◆ Problem to work on
Go through the listing and write out all of it exactly.

^^^^^^^^

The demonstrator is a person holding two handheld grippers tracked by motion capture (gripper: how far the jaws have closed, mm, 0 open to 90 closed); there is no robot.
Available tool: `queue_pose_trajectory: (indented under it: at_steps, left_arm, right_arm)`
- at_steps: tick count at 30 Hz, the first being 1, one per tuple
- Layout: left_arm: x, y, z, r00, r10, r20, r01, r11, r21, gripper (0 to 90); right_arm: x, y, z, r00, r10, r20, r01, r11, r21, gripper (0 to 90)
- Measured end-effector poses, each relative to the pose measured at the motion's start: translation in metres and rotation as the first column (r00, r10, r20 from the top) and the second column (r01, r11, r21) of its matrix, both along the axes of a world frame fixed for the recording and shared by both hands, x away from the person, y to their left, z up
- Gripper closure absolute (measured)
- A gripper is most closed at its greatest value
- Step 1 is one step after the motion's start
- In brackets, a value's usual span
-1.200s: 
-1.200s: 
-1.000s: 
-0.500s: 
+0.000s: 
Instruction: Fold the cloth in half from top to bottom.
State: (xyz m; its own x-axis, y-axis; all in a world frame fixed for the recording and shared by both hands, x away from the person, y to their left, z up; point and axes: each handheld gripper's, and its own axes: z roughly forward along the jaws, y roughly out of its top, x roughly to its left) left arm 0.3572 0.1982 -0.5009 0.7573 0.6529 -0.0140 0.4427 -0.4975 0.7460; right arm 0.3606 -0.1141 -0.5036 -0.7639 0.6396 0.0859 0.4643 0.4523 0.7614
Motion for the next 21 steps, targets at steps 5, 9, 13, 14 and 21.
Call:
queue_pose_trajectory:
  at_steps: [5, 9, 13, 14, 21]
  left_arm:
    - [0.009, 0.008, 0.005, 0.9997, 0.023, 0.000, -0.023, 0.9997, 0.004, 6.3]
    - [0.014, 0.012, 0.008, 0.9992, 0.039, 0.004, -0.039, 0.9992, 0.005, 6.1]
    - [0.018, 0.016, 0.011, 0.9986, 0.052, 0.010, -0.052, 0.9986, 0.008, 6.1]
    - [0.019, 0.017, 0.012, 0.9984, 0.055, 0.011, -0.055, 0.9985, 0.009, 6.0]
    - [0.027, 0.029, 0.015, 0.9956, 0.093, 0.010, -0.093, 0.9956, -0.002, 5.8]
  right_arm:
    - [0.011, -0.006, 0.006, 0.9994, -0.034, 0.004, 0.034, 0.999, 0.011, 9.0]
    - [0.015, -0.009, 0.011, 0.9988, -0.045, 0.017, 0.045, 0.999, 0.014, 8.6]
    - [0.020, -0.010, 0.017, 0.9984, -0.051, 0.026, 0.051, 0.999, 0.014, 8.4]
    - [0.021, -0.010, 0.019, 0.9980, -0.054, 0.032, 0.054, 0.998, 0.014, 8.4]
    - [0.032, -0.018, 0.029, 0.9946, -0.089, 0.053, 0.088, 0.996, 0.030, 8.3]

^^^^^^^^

◆ Solution
The demonstrator is a person holding two handheld grippers tracked by motion capture (gripper: how far the jaws have closed, mm, 0 open to 90 closed); there is no robot.
Available tool: `queue_pose_trajectory: (indented under it: at_steps, left_arm, right_arm)`
- at_steps: tick count at 30 Hz, the first being 1, one per tuple
- Layout: left_arm: x, y, z, r00, r10, r20, r01, r11, r21, gripper (0 to 90); right_arm: x, y, z, r00, r10, r20, r01, r11, r21, gripper (0 to 90)
- Measured end-effector poses, each relative to the pose measured at the motion's start: translation in metres and rotation as the first column (r00, r10, r20 from the top) and the second column (r01, r11, r21) of its matrix, both along the axes of a world frame fixed for the recording and shared by both hands, x away from the person, y to their left, z up
- Gripper closure absolute (measured)
- A gripper is most closed at its greatest value
- Step 1 is one step after the motion's start
- In brackets, a value's usual span
-1.200s: 
-1.200s: 
-1.000s: 
-0.500s: 
+0.000s: 
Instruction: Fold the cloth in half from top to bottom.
State: (xyz m; its own x-axis, y-axis; all in a world frame fixed for the recording and shared by both hands, x away from the person, y to their left, z up; point and axes: each handheld gripper's, and its own axes: z roughly forward along the jaws, y roughly out of its top, x roughly to its left) left arm 0.3572 0.1982 -0.5009 0.7573 0.6529 -0.0140 0.4427 -0.4975 0.7460; right arm 0.3606 -0.1141 -0.5036 -0.7639 0.6396 0.0859 0.4643 0.4523 0.7614
Motion for the next 21 steps, targets at steps 5, 9, 13, 14 and 21.
Call:
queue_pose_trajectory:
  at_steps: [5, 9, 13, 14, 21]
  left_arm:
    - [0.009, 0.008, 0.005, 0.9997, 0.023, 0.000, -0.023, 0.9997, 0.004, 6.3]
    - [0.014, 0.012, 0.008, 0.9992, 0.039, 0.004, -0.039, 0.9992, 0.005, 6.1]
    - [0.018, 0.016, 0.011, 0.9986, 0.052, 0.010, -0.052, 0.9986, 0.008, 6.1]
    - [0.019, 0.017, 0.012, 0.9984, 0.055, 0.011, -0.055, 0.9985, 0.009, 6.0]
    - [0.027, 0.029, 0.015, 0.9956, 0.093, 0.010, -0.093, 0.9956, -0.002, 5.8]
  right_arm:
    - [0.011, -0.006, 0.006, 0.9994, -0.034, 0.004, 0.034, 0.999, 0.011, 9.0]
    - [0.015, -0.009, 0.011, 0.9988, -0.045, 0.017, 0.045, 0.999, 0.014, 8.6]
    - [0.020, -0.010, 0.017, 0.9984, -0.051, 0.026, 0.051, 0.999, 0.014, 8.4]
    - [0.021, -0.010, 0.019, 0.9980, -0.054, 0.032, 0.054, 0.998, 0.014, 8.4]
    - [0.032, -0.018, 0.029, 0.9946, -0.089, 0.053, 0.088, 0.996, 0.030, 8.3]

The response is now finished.